- _Your instructions_:
Restate word for word the lines below from the one that has "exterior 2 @" through the one that has "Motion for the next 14", keeping both and dropping all pictures.

- _Data_:
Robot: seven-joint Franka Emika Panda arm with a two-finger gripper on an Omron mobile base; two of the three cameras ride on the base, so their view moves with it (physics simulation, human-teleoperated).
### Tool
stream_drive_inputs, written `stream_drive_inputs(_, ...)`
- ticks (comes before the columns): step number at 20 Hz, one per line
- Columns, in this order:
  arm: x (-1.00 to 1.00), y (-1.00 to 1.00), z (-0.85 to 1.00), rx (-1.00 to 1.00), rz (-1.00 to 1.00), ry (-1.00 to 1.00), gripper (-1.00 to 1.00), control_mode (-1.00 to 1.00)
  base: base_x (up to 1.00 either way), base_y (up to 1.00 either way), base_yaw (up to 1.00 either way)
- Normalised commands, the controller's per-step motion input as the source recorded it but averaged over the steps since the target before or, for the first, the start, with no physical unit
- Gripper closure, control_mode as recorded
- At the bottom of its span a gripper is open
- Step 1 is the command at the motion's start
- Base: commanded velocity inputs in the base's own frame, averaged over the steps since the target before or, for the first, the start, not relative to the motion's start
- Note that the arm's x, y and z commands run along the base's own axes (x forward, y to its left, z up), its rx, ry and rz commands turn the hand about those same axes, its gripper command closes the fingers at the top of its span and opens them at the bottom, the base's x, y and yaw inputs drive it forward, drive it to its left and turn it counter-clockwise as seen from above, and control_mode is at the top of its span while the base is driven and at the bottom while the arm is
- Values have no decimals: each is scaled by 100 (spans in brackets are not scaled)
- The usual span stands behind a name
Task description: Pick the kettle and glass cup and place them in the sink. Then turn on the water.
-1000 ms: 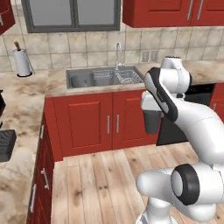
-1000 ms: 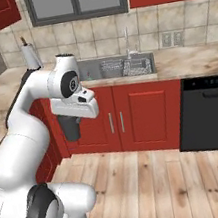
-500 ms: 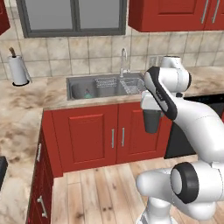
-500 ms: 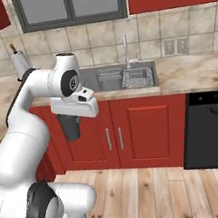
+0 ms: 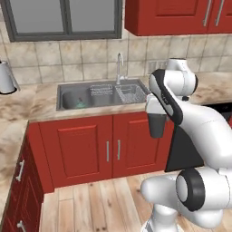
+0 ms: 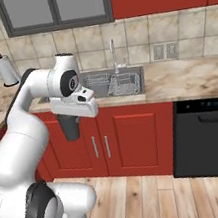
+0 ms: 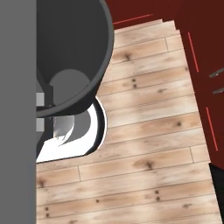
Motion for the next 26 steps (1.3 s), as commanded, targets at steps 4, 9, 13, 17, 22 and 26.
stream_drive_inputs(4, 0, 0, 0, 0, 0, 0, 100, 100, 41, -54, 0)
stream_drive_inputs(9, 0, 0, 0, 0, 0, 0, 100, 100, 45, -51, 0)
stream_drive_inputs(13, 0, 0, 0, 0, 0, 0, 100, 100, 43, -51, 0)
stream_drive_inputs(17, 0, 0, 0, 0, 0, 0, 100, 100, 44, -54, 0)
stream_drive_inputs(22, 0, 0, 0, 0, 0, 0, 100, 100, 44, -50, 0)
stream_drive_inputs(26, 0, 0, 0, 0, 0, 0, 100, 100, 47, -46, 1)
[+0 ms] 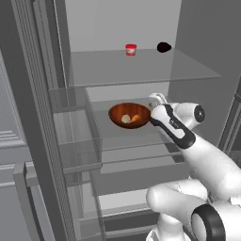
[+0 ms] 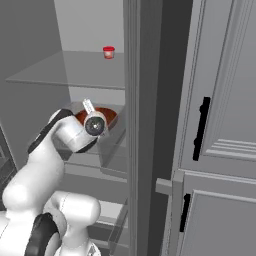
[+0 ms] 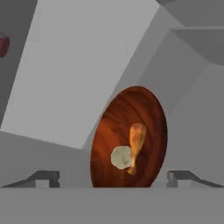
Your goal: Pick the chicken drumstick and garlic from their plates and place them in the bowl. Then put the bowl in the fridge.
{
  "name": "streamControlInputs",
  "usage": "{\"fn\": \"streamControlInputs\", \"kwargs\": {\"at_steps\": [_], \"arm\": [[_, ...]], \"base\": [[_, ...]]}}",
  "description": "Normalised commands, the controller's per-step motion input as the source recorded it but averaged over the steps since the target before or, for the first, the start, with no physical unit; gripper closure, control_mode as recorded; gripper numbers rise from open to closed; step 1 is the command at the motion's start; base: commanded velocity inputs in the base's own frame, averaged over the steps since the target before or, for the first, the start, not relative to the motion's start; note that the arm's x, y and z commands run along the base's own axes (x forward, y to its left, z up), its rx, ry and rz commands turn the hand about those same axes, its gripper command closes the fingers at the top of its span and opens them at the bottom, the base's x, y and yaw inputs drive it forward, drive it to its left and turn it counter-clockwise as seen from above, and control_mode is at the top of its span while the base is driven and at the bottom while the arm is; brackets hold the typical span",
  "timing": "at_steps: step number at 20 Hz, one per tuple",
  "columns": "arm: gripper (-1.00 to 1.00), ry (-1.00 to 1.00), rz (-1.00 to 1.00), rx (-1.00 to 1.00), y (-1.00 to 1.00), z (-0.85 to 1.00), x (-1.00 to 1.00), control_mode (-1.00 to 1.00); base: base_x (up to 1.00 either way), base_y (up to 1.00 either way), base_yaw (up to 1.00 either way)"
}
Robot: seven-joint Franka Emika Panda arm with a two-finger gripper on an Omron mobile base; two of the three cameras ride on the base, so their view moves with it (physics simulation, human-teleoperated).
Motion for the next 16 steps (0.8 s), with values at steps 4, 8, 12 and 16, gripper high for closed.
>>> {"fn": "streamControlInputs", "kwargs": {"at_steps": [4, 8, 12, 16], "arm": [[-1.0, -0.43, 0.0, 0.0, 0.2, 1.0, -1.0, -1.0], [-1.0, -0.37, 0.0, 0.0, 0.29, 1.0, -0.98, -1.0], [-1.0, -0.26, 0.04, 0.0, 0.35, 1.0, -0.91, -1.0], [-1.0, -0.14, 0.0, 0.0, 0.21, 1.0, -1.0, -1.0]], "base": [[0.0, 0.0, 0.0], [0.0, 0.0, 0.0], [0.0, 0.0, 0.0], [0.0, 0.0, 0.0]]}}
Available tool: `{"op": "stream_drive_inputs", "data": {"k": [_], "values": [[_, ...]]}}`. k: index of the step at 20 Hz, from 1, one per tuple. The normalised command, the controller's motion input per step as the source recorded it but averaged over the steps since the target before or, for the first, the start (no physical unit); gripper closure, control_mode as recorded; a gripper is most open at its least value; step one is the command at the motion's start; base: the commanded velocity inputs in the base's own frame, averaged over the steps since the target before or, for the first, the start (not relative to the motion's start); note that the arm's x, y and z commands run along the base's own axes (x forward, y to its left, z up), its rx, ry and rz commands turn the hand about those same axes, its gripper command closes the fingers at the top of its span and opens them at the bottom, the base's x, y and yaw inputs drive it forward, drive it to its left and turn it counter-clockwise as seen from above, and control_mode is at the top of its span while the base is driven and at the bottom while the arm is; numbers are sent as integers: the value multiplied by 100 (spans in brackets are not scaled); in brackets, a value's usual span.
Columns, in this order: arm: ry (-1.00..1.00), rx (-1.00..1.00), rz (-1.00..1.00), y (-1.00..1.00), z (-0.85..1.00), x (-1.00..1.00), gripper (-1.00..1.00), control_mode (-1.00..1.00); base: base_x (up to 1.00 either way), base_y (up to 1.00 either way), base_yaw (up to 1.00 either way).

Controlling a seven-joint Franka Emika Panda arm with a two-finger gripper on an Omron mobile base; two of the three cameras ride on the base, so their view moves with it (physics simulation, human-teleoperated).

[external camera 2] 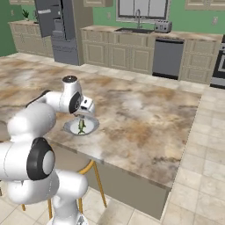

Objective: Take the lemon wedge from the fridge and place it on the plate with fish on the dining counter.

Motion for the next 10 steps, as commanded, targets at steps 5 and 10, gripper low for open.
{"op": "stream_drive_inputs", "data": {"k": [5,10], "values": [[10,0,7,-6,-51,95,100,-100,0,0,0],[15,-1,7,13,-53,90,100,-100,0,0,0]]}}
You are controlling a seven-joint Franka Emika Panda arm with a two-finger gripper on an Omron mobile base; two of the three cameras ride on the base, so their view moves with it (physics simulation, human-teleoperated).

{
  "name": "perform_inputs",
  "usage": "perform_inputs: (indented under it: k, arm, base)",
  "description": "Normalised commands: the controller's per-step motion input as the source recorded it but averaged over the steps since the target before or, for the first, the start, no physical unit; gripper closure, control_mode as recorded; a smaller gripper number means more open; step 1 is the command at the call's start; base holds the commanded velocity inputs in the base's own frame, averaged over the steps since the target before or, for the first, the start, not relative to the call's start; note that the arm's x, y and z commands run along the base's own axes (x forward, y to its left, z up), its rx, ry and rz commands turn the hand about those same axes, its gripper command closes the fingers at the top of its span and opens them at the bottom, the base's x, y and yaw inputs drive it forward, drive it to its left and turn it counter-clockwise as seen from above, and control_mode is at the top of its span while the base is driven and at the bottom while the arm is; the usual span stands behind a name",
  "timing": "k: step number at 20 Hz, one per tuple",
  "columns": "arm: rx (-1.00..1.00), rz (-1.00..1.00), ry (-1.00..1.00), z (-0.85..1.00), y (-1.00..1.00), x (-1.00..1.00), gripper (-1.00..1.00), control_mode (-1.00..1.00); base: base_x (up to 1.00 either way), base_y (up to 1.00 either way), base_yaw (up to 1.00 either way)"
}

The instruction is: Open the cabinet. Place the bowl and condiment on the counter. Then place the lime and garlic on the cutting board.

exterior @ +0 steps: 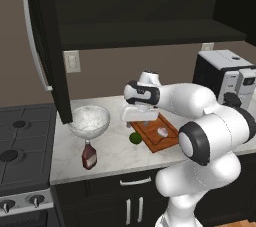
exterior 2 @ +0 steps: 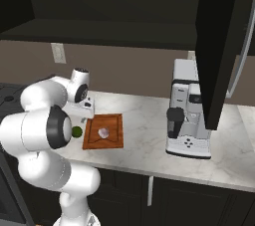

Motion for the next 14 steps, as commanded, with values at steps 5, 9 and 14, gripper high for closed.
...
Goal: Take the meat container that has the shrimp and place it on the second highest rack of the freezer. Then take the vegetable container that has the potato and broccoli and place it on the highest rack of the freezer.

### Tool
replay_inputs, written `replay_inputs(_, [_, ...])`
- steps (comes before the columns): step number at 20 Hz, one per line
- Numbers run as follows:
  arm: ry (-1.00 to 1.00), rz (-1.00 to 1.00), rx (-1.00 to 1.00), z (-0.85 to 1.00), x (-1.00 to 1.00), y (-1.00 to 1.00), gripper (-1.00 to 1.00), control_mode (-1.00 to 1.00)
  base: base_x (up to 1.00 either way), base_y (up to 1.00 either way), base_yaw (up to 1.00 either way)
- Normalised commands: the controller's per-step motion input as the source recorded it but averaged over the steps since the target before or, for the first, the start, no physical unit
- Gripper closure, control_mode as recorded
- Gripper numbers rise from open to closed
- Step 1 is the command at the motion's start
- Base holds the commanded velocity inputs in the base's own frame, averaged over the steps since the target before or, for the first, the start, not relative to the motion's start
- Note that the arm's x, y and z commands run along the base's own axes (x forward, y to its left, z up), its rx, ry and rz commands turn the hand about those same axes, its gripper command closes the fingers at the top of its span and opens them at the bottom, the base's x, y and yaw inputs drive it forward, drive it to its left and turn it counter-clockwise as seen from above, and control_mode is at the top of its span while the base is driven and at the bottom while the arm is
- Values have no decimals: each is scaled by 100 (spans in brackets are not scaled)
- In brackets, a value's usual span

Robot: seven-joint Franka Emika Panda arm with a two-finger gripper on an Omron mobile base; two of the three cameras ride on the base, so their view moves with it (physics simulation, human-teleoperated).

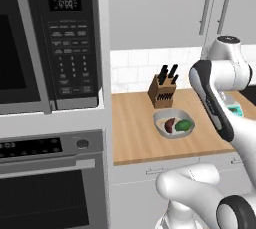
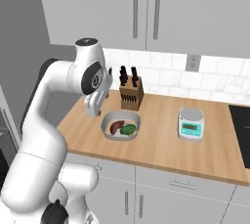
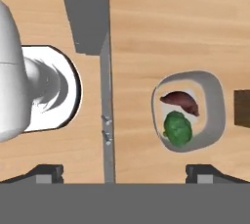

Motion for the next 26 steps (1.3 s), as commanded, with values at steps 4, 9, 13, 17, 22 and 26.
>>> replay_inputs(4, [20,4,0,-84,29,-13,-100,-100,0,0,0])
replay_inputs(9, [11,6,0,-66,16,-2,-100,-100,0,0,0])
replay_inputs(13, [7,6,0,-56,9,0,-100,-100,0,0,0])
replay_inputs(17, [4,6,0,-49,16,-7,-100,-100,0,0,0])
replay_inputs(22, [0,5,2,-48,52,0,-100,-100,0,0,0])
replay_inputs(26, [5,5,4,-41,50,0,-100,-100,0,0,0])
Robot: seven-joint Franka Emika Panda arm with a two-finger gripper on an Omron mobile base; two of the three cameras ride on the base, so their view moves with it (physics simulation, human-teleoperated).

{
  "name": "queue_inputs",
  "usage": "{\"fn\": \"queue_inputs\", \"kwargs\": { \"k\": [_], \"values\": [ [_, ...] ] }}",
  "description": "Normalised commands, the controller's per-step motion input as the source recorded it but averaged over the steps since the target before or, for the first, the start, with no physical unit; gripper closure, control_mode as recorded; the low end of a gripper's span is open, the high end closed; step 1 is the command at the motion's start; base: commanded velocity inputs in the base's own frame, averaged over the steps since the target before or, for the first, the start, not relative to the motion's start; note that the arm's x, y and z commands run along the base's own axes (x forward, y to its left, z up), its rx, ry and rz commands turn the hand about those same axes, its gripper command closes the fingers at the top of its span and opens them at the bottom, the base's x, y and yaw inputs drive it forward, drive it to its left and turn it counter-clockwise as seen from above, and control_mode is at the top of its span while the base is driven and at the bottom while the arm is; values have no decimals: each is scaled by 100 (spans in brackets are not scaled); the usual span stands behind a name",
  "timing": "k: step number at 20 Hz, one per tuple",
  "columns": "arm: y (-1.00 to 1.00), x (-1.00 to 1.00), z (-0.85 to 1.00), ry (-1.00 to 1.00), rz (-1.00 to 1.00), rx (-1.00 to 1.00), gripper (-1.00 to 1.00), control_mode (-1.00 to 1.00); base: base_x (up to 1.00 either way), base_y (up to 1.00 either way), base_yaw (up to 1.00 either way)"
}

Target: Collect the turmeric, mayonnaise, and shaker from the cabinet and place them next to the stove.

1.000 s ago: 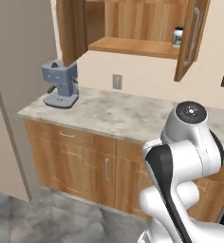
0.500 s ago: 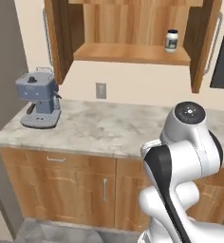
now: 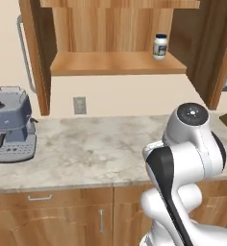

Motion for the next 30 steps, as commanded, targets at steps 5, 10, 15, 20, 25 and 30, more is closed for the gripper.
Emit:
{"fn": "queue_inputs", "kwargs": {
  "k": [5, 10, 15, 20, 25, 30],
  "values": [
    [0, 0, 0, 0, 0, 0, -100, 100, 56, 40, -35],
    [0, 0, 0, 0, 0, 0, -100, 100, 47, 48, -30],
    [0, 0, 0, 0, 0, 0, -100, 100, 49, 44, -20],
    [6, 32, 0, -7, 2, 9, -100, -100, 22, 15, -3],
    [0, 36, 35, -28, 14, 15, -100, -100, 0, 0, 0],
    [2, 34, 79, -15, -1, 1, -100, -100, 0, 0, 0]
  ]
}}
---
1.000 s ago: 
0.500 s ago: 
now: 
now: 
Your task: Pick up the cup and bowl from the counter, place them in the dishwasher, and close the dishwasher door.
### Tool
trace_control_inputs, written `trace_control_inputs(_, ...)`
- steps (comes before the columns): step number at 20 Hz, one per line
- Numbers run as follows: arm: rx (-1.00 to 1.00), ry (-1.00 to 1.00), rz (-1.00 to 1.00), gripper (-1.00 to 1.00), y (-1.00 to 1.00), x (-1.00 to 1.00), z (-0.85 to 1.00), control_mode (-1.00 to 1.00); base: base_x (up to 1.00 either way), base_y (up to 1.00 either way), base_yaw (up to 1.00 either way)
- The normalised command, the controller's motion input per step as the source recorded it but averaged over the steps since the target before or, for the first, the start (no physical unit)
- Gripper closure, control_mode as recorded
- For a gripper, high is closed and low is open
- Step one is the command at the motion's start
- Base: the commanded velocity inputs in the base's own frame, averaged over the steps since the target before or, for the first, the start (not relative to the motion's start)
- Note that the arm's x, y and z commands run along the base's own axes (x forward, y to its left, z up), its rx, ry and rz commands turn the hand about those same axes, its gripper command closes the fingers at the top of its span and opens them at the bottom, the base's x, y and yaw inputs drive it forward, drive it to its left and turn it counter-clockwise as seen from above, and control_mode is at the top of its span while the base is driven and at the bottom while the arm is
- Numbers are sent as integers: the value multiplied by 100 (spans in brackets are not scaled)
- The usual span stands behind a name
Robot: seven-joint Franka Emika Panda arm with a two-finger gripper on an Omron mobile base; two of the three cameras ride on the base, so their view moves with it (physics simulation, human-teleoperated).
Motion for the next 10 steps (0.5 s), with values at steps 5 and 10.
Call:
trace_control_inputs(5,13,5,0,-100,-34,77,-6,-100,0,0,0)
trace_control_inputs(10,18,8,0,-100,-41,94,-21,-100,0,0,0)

- _Final answer_:
exterior 2 @ +0 steps: 

Motion for the next 14 steps, as commanded, with values at steps 5, 9 and 14, gripper high for closed.

The submitted response is complete.